| What the task requires |
Of the lines in the material below, print only those from the one containing "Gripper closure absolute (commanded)" to the one containing "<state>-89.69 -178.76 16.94", ends included, exactly as written and without pictures.

** Information supplied follows **

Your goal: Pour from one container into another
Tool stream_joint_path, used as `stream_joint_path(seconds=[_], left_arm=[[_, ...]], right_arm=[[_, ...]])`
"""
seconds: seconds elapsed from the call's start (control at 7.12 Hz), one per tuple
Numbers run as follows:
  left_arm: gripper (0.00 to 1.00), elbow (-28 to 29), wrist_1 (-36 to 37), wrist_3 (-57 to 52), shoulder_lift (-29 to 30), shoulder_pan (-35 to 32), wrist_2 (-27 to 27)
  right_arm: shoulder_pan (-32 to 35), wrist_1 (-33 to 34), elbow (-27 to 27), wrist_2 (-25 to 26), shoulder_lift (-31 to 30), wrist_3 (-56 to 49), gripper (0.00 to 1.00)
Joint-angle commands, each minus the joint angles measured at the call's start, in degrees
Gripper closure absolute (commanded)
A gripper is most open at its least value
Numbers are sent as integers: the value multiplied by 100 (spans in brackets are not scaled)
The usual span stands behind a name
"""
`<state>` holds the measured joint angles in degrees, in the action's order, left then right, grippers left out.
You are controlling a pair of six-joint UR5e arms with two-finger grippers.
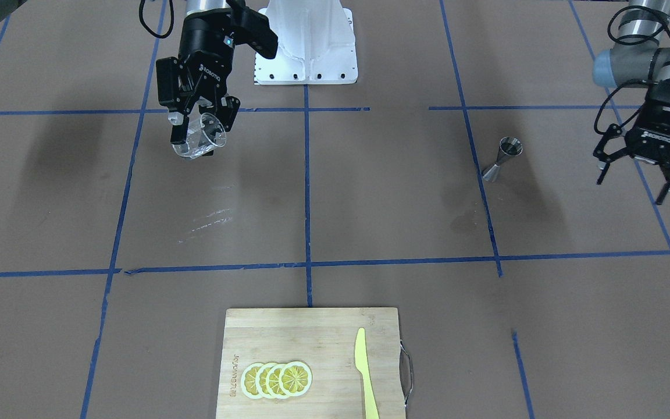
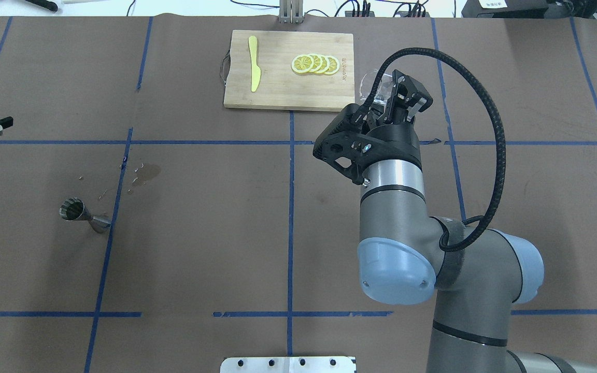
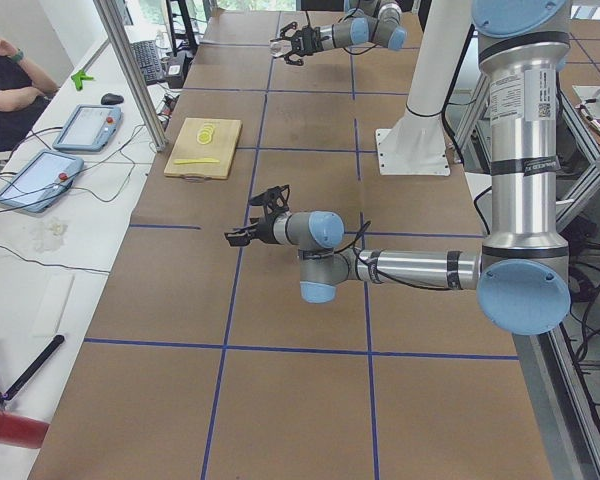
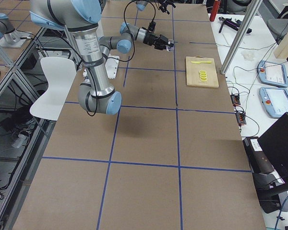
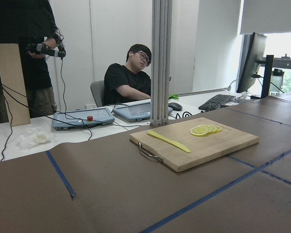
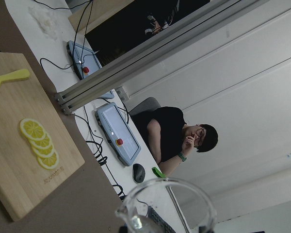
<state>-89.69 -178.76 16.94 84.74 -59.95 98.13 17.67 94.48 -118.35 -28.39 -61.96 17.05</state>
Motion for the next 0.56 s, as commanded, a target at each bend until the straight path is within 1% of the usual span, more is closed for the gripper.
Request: stream_joint_path(seconds=[0.0,0.14,0.28,0.42], left_arm=[[0,48,148,19,-10,-394,-152],[0,57,183,37,7,-682,-119],[0,57,218,63,-1,-780,-110],[0,179,584,38,-10,-842,-101]], right_arm=[[0,0,5,0,-9,9,100],[0,0,-3,0,-9,9,100],[0,0,-4,0,-9,9,100],[-9,0,-4,0,-9,9,100]])
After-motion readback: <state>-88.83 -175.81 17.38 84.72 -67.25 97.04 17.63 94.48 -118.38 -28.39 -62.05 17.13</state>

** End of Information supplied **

| Solution |
Gripper closure absolute (commanded)
A gripper is most open at its least value
Numbers are sent as integers: the value multiplied by 100 (spans in brackets are not scaled)
The usual span stands behind a name
"""
`<state>` holds the measured joint angles in degrees, in the action's order, left then right, grippers left out.
You are controlling a pair of six-joint UR5e arms with two-finger grippers.
<state>-89.69 -178.76 16.94 84.74 -59.95 98.13 17.67 94.48 -118.35 -28.39 -61.96 17.05</state>

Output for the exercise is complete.